10 | CYWSIS

558 128 26
                                    

"Penyesalan selalu berada diakhir, akhir dari awal perjalanan kita"

.

.


____________

* * * *

Dinding bercat putih lusuh yang sisi-sisinya mulai terkelupas dimakan waktu, deretan panjang bangku besi berkarat, lantai yang dingin, dan kesunyian yang menjalar, menjadi teman tiap detik-detik panjang Jimin. Pria pemilik senyum terhangat itu tak lagi hangat, ikut membeku bersama waktu, dan suasana.

Jari-jari bertautan gusar, ada sesak-sesak aneh setiap kali bernafas. Untuk menutup mata saja takut, takut terbayang sesuatu yang tidak di inginkan. Jika nyawa bisa seberhaga ini, seharusnya dia tidak main-main dengan kehidupan.

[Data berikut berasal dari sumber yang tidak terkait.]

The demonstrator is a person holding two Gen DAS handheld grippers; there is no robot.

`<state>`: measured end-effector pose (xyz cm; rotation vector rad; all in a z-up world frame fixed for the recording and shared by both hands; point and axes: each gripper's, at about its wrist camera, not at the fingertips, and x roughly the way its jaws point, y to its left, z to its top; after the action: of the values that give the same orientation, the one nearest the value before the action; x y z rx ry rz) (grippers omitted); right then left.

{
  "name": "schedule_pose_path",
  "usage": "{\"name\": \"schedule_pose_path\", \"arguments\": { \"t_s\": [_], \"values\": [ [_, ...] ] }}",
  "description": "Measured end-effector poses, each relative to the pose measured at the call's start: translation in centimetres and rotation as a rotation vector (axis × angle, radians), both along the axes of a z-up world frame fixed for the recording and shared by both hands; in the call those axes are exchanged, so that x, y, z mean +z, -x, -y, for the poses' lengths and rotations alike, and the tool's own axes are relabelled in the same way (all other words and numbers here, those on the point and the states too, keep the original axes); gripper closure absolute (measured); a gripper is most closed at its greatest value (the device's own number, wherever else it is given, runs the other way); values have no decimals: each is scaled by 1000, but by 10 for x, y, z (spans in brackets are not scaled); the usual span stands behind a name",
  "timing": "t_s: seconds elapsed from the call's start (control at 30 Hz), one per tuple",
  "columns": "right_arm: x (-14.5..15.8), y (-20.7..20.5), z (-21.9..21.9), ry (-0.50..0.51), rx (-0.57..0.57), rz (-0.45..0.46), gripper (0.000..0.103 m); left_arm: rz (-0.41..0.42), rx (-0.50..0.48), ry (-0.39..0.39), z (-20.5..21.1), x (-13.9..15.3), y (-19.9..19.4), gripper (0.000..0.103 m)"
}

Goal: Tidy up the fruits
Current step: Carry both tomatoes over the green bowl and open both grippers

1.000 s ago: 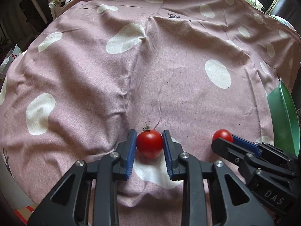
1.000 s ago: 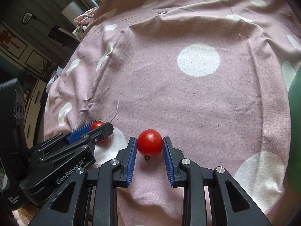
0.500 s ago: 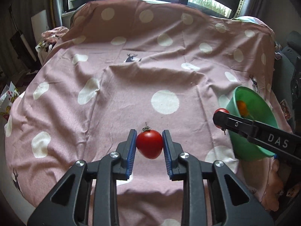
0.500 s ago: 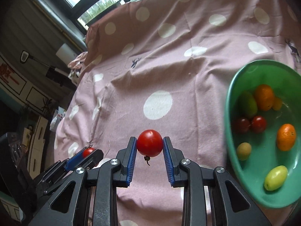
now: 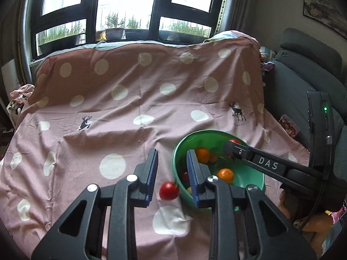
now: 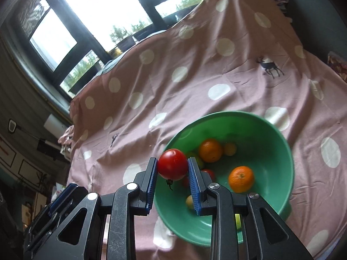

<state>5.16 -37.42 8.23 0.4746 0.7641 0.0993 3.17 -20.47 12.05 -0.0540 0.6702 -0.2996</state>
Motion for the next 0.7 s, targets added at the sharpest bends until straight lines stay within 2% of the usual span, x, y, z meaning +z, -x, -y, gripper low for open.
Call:
{"name": "schedule_pose_path", "arguments": {
  "t_s": [0.13,0.3,0.43,0.63,0.7],
  "values": [
    [-3,0,24,-14,-64,-13,73,-5,-37,6,24,-5,-9,76],
    [-12,-3,40,-14,-117,-45,73,-70,-71,29,40,-23,-27,76],
    [-19,-3,53,-56,-117,-54,73,-106,-95,40,48,-33,-34,79],
    [-27,-9,53,-73,-93,-92,73,-91,-43,78,25,-30,-29,80],
    [-27,-10,48,-93,-70,-76,73,-103,-39,87,16,-28,-30,80]
  ]
}}
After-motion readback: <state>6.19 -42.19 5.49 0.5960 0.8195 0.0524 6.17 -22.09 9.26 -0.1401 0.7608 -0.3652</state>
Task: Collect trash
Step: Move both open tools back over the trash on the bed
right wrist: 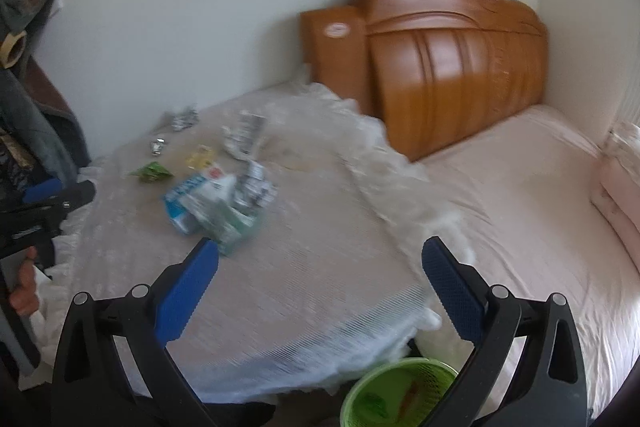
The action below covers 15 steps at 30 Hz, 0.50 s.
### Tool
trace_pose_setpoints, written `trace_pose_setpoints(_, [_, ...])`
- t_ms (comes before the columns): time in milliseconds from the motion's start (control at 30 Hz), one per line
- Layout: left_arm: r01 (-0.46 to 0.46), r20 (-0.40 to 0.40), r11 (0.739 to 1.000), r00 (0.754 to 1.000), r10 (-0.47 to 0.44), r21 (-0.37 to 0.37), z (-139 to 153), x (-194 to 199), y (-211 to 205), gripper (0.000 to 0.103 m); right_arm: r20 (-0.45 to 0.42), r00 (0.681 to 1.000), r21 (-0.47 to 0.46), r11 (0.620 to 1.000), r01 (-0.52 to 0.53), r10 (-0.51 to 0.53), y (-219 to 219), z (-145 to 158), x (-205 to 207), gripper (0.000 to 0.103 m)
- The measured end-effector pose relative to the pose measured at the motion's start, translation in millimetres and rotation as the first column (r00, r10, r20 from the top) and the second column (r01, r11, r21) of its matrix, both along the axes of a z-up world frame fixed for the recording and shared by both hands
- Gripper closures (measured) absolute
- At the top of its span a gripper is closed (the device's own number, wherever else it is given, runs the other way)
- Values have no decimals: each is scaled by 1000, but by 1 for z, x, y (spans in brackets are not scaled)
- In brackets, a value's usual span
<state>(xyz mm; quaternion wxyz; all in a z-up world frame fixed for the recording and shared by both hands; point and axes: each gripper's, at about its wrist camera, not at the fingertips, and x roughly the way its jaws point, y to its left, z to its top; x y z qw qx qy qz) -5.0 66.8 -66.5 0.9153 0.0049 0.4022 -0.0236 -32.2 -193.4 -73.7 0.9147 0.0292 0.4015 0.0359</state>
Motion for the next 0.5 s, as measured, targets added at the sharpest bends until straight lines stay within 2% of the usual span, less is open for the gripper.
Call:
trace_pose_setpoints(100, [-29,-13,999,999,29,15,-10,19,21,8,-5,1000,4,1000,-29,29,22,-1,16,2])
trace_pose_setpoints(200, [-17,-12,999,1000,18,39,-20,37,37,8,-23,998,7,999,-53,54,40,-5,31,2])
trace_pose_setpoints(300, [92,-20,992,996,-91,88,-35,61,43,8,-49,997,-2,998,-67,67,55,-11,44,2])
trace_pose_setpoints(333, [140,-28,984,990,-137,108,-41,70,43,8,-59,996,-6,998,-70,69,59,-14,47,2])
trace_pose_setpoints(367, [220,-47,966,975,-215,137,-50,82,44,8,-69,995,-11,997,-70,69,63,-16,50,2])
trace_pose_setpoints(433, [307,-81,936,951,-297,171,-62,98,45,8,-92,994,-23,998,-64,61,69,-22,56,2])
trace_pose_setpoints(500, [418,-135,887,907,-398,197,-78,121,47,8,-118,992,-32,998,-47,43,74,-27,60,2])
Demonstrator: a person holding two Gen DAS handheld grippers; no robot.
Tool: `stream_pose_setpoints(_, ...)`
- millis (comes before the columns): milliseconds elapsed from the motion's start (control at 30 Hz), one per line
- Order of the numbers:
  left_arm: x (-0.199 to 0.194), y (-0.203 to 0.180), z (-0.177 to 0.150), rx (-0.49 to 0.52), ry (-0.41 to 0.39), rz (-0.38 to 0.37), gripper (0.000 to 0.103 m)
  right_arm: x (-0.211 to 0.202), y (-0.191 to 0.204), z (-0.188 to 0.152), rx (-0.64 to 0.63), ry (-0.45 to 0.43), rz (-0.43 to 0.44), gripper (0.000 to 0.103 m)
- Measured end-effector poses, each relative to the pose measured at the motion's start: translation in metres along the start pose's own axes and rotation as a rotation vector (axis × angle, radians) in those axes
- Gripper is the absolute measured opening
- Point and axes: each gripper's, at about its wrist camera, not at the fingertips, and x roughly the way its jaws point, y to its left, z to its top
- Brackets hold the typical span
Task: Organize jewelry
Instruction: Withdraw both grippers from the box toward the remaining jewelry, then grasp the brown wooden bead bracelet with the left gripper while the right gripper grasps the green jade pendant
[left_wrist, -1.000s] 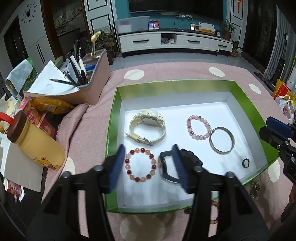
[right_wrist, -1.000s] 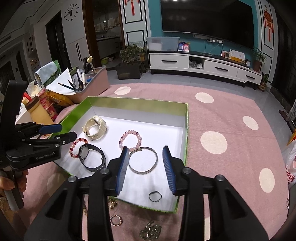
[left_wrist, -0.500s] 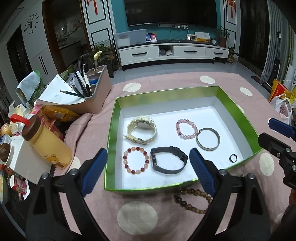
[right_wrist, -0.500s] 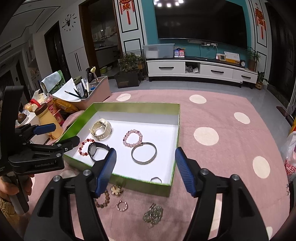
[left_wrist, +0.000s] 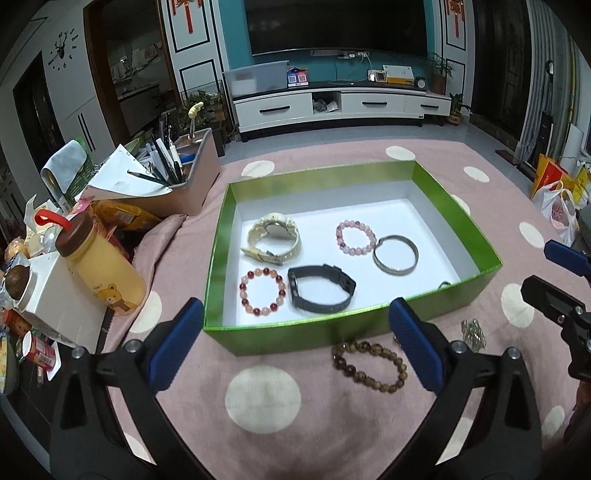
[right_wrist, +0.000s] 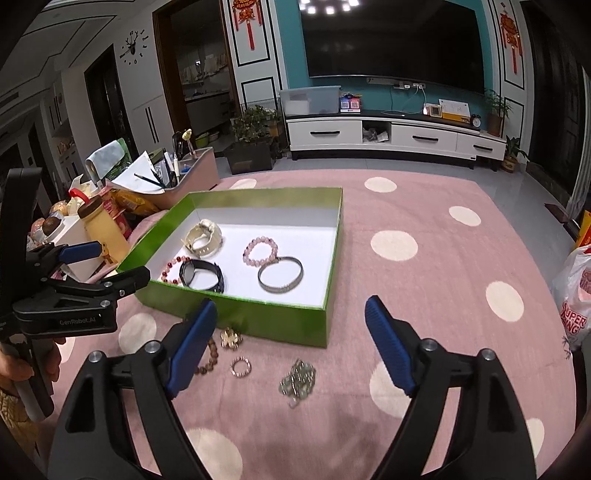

Penyesalan memang selalu berada ditempat terakhir, bersama kesedihan.

Rambut pirangnya sudah tidak terurus lagi, baju putih yang dipakai sudah hampir berubah warna menjadi merah, merah darah.

Jika tautan di jari terlepas, maka kedua tangannya akan bergetar hebat, dan nafasnya mulai bertambah sesak.

Jika bisa memilih, Jimin tidak akan mau berada dimensi waktu ini, tidak akan mau.

"Jim, jimin?" sentuhan pelan terasa, jimin tersontak kaget saat mendapati Seulgi sudah duduk disampingnya, bersama tatapan aneh.

"Ada apa?" tanya rekan wanitanya itu pelan.

Jimin menggelengkan kepala, mulutnya kelu untuk bersuara.

Seulgi mengeluarkan satu bungkus roti dengan merk yang tidak dikenal, menatap makanan murah itu sesaat sebelum akhirnya memberikannya pada Jimin. Namun, tidak ada respon untuk sekedar menyambut makanan itu, hanya termenung sampai membuat Seulgi menatapnya penuh cemas.

"Hei, kamu kenapa sih jim?" tanya seulgi sekali lagi, berharap kali itu Jimin mau menjawabnya lewat kata-kata.

Tapi tetap saja pria bersurai pirang itu diam, membisu.

Lampu-lampu temaram menjadi pelengkap nuansa sedih menguasai, ada satu dua orang berlalu lalang, kemudian kembali sepi melilit suasana. Seulgi tidak lagi menuntut jawab atas kekhawatirannya pada kondisi Jimin. Karena mereka berdua sepertinya sama-sama perlu dikhwatirkan.

Seulgi menghelah nafas panjang, udara dingin memasuki rongga pernafasan. Mungkin saking sepinya tempat mereka berdua sekarang, dia bisa mendengar dikejauhan jika seorang melangkah mendekat.

Ruang tunggu rumah sakit itu, layaknya pemakaman di malam hari.

"Makan, kamu bisa sakit nanti" Seulgi meraih tangan Jimin bersama jari-jarinya yang bertaut, melepasnya paksa dan menaruh bungkusan roti itu.

Seketika tubuh Jimin menegang hebat, dengan keringatnya mulai mengucur dipelipis. "Lepaskan aku seul" jimin bersuara serak menatap tajam seulgi, degub jantungnya berpacu melebihi normal.

"Tapi kamu belum makan sejak pagi tadi Jim" dan bukan Seulgi jika tidak keras kepala, wanita itu tetap kukuh memberikan bungkus roti itu pada Jimin.

"Seul, aku mohon"

Seulgi melepaskan genggaman tangannya, setelah melihat wajah putus asa yang diperlihatkan jimin. Kesedihan apa yang tengah terjadi, itu membuat Seulgi ikut merasakan. Dan juga untuk pertama kalinya Seulgi melihat Jimin menderita sampai menggigil hebat, dinginnya kenyataan yang menyelimuti mereka.

"Operasi anak kecil itu berhasil, dia sudah dipindahkan ke ruang rawat inap untuk tahap penyembuhan. Ada taehyung dan Jisoo yang menunggu disana"

Jimin mengangguk pelan, menghelah nafas pelan, satu sesak berhasil lolos di dada. Getaran dikedua tangan tidak sehebat tadi, walau pikiran tetap saja perlahan menyakiti. Ucapan syukur berulang kali dirapalkan walau hanya sebatas didalam hati.